In a 3 year Canadian study of 1500 ED episodes, almost 50% of adults were not treated with epinephrine in or outside of the hospital. Slightly better for kids, 28.7%. Almost all of these children had been prescribed auto-injectors. The need for multiple doses in ED was less in those who received epinephrine outside ED. [Allergy, Asthma & Clinical Immunology 2014, 10(Suppl 2):A3]
In a Canadian email survey of 1885 anaphylaxis survivors (adults and kids, food and insect etc), 73% did not give epipen. Most common reason for not giving, was that an antihistamine had been given first. Only 28% gave reason as being that they did not have epipen! 13% judged reaction as mild. 41% of epipens were given by someone other than patient, mostly family of children. 53% of epipen users had previously used one before. [simons, clark, camargo – JACI 2009:124;301 doi:10.1016/j.jaci.2009.03.050]
Failure to prescribe
In an online survey presenting 10 paediatric allergy case histories to paediatricians (all were severe, although only 1 case specifically mentioned anaphylaxis). There was significant variability in prescribing practices. Although all allergists and generalists prescribed an autoinjector (94.4% and 92.6%, respectively) or would offer the patient a choice about autoinjectors (5.6% and 7.4%, respectively) in the case specifically mentioning anaphylaxis, many cases had almost no consensus on prescription of adrenaline autoinjector. The prescribing patterns of allergists and generalists showed no significant differences for 9 of the cases. For the remaining case, which described a child with oral allergy syndrome, all specialists (n=54, 100%) reported that they would not prescribe an autoinjector (in line with guidelines) compared with only 20 (74.1%) of generalists (p<0.001). [Johnson MJ, Foote KD, Moyses HE et al. (2012) Practices in the prescription of adrenaline autoinjectors. Pediatric Allergy and Immunology 23: 124-7]

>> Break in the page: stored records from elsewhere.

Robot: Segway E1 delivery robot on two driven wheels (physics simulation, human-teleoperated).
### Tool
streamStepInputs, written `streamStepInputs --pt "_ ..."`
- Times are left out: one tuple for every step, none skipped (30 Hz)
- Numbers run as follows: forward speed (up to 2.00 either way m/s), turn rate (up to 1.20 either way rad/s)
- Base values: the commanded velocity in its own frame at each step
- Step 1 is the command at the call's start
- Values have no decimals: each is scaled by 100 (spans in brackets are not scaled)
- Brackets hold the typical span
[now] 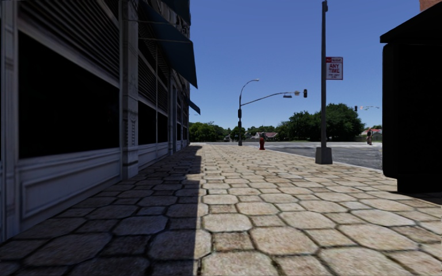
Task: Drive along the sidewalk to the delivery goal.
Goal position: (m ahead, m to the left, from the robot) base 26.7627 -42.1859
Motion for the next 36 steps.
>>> streamStepInputs --pt "200 0" --pt "199 0" --pt "199 0" --pt "199 0" --pt "199 0" --pt "199 0" --pt "199 0" --pt "199 0" --pt "199 0" --pt "199 0" --pt "199 0" --pt "199 0" --pt "199 0" --pt "196 0" --pt "196 0" --pt "196 0" --pt "196 0" --pt "196 0" --pt "196 0" --pt "196 0" --pt "196 0" --pt "196 0" --pt "197 0" --pt "197 0" --pt "200 0" --pt "200 0" --pt "200 0" --pt "200 0" --pt "200 0" --pt "200 0" --pt "200 0" --pt "200 0" --pt "200 0" --pt "200 0" --pt "200 0" --pt "200 0"
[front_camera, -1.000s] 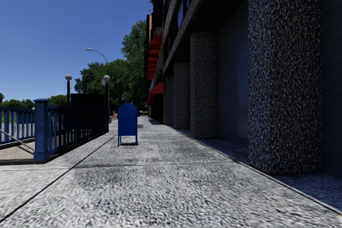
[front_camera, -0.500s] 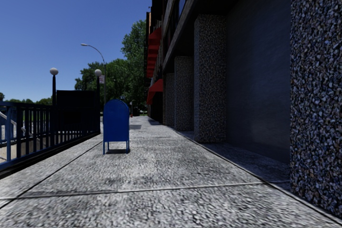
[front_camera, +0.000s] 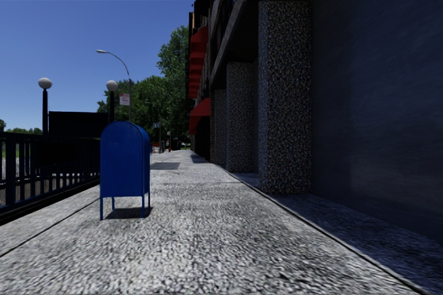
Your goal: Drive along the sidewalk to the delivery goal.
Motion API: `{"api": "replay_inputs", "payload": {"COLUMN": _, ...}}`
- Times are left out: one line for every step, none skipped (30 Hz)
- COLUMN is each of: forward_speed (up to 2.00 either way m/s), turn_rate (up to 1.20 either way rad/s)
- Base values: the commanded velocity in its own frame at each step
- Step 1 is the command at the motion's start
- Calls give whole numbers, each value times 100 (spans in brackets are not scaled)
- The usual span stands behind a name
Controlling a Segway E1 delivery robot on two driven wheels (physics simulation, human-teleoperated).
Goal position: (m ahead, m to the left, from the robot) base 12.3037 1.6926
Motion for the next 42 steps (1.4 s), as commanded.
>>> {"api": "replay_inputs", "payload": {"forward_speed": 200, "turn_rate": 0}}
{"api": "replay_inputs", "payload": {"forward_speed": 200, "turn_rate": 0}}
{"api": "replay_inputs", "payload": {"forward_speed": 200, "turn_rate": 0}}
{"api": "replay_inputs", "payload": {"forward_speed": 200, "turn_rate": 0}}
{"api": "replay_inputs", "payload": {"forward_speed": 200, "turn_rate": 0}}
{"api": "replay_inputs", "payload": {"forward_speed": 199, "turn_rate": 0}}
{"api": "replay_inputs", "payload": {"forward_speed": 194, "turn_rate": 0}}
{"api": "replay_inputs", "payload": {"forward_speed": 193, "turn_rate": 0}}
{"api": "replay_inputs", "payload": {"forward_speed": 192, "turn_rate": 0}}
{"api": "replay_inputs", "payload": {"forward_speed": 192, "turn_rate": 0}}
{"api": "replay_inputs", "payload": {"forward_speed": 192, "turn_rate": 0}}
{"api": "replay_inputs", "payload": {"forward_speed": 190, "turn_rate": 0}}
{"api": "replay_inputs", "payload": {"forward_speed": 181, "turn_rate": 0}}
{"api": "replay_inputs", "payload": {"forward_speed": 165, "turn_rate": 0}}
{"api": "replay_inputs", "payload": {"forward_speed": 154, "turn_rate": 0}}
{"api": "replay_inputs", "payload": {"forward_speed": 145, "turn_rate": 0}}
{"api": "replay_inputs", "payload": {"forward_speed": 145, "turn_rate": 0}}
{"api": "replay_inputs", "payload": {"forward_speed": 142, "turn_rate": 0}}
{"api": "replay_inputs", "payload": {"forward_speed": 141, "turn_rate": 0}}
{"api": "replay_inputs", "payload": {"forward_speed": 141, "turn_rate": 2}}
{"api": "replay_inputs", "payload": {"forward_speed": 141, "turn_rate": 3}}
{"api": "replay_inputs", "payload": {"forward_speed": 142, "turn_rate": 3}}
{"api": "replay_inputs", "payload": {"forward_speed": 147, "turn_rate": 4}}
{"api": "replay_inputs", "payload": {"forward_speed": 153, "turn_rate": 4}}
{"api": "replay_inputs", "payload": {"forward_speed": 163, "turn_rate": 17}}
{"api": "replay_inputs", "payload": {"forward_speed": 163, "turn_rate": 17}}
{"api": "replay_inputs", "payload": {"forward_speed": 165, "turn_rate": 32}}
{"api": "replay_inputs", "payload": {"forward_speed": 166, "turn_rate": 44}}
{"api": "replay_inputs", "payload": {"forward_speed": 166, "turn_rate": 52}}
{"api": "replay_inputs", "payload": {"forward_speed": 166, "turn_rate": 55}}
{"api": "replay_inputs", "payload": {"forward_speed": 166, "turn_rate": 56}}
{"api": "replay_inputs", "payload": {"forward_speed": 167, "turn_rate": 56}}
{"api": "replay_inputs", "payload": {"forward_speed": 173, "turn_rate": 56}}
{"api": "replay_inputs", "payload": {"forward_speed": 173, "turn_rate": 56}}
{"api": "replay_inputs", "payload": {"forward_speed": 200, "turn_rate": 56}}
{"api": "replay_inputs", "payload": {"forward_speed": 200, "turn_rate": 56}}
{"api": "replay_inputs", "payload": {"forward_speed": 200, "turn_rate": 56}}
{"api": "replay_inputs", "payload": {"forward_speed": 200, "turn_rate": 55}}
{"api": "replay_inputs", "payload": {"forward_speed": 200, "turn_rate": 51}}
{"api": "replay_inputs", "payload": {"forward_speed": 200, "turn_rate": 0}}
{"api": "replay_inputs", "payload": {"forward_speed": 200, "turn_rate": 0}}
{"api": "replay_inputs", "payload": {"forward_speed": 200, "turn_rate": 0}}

In a survey of all GPs in Scotland, 90% of the 613 respondents had prescribed adrenaline autoinjectors. However, only 49% of prescribers were confident in use of these devices, and only 17% had access to a trainer pen for demonstration to patients. If called upon in an anaphylactic emergency (experienced by 36% of respondents), only 50% of respondents would use the appropriate dose and 14% would use an inappropriate route of administration (subcutaneous or intravenous). [Lowe G, Kirkwood E, Harkness S (2010) Survey of anaphylaxis management by general practitioners in Scotland. Scottish Medical Journal 55:11-4]
Failure to Use – Doctors
When scenarios presented to junior doctors (same questions posed 10 years earlier) – all recognized need for adrenaline in anaphylaxis scenario but dose often wrong and 25% gave adrenaline IV. For non-anaphylactic scenarios, adrenaline frequently recommended eg inhaled peanut. Not much improvement over decade. [Postgrad Med J 2015;91:3-7 doi:10.1136/postgradmedj-2013-132181 ]
Editorial discusses how doctors know that adrenaline is required in anaphylaxis, but that this knowledge is often not translated into practice. Many of these doctors had had ALS training; most had not worked in an emergency department. Simulation? Australian experience. Booster sessions?